Wys tans plasings met die etiket pilates midwest. Wys alle plasings
Wys tans plasings met die etiket pilates midwest. Wys alle plasings

26 Desember 2015

Reflections



There are 5 days left of 2010.  I have to say it has been a long emotional year for me. Lots of good things have happened for me professionally.  This has been a great year pr wise for The Cancer Warrior.

I was one of a few featured survivors in a Chicago Tribune/LA Times article about cancer survivors (Thats me before Peggy Fleming and the president of Harvard with my photo above the fold, doesn't show it only though)

A Positive Ripple Effect magazine featured an article I had written.

I was featured on several radio shows, including The Stupid Cancer Show.  Matt Zachary who founded Stupid Cancer is not only a good friend but someone I admire.  I was blogging on my own blog and was also blogging on The Stupid Cancer Blog.  I am grateful to him for helping me get my start.

One of the most amazing things that has happened to me this year is being asked to speak at The Cancer Treatment Centers of America Empowerment Rally.  Out of all the cancer survivors I was picked with 4 other survivors from the US to talk about patient empowerment. I can remember the night before thinking that there will be a knock on the door and someone from CTCA would say uh sorry we made a mistake, here is a ticket for your flight home. 

I have met some amazing survivors in person and online.  I have an amazing group of people who have had all kinds of different cancers, all who share the same experience, and who all want the same thing, the end of cancer.  I know I can email, call, tweet, or facebook any of my friends at any time if I need guidance or help for myself or someone else. 

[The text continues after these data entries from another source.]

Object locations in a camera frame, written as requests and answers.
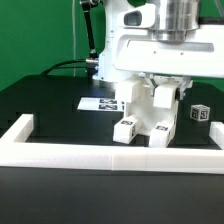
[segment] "wire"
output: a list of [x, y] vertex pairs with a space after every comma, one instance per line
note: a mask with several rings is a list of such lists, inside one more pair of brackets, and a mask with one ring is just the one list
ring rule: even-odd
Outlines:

I have started new ventures in social media, helping others maintain their facebook pages.  Sounds easy, I know.  Someone asked me people actually pay you for that?  The answer is yes, they do.  Businesses and people get busy with their lives and need people to help them.  That is what I do.

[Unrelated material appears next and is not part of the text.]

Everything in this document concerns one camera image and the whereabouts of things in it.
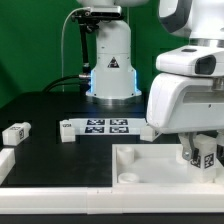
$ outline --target black table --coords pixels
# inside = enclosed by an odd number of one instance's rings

One of the things I like to do is pay it forward, either to my friends by some simple gesture, but mostly to people I haven't met.  Its an easy thing to do, and it takes minimal effort.  Someone paid it forward to me this year.  They created my amazing new website  When my friend said he would do my website pro bono I never expected the extent of how much he has done.  I was blown away.  Honestly when I first saw it I almost started to cry.  I was just expecting nothing more than the go daddy parked site I had. 

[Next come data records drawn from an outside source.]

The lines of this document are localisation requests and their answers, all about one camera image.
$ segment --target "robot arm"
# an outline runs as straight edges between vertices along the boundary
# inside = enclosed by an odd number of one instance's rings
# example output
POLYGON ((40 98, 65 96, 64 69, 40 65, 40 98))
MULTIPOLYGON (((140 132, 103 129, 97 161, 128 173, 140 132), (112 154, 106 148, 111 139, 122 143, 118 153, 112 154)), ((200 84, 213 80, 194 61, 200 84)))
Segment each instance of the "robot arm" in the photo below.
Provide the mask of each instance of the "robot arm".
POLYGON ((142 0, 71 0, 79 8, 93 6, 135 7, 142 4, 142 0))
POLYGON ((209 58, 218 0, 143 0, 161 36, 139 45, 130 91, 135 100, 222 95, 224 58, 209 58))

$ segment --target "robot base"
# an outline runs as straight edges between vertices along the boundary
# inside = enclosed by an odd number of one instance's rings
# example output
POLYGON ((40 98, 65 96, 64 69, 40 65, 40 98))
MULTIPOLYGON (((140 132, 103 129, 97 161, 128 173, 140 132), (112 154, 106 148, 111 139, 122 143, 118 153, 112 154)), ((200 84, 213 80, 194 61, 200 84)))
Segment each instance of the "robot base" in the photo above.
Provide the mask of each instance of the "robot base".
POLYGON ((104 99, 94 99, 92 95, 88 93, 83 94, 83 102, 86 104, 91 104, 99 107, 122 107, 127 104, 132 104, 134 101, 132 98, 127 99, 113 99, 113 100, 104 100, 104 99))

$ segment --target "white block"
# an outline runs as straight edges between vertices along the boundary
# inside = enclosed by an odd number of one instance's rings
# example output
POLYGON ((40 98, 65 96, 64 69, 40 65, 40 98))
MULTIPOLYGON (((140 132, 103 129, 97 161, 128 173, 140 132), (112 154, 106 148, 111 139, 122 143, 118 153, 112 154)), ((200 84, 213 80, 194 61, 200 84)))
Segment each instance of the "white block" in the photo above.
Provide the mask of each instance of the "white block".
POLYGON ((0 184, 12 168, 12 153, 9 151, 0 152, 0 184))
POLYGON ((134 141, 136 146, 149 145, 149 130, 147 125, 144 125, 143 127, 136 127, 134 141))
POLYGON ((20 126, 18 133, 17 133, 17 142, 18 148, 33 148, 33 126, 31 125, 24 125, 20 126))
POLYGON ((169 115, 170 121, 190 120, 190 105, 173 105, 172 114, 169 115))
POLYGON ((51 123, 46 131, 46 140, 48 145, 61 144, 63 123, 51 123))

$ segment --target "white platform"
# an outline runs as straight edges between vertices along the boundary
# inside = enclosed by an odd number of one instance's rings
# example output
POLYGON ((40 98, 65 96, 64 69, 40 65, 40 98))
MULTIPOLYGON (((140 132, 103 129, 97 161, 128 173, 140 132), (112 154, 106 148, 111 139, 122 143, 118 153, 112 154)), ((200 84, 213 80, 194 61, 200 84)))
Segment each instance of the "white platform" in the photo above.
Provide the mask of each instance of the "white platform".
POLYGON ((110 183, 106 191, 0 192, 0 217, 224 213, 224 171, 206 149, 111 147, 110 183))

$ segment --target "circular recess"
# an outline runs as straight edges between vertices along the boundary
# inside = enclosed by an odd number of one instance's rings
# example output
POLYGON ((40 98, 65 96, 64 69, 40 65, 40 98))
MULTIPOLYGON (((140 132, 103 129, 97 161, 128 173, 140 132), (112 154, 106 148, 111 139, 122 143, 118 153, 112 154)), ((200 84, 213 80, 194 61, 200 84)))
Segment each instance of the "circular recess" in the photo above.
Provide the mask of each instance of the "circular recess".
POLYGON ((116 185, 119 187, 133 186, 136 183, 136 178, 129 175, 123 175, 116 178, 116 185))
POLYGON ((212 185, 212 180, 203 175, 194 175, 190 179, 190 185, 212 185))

Celebrated 3 years of survivorship.  Nothing is better than hearing all clear on blood tests, scans and physicals.  Nothing.

With all the amazing highs there were many lows as well.


September 15th. 

Just 3 days before I was to celebrate my 3 year cancerversary I lost a good friend to cancer.
 
Donald Wilhelm

He was such an inspiration to many, and I am grateful I got to meet him and call him my friend.  Even now as I am writing this the tears are flowing.  Knowing that just 4 months before he passed I posted an interview of him here.

And I saw him just 3 months before he passed away at the Pancake House with his wife Amy.  I am grateful I got to meet her and that Doug got to meet him. 

The photo below taken on Memorial Day weekend will always be one of my favorites.



Seemed like after Don passed away everything just sent me into a tailspin of depression.  Even with the pink ribbon program that I started at Pilates Midwest and the Pilates helping me to relax the cancer world that I was in was rocked one week with Don's memorial service, a friends recurrance and not one but two deaths because of cancer.

I have to say the last three months of this year have been some of the hardest I have ever dealt with.  Dealing with those passings, financial hardships, and just life in general got to me.

It was rough.

Almost as rough as when I was going through treatment. 

I can honestly say without prescription medications, family, and good friends being there for me I don't think I would have made it through these past 3 months as much as I did, and for you I am eternally grateful.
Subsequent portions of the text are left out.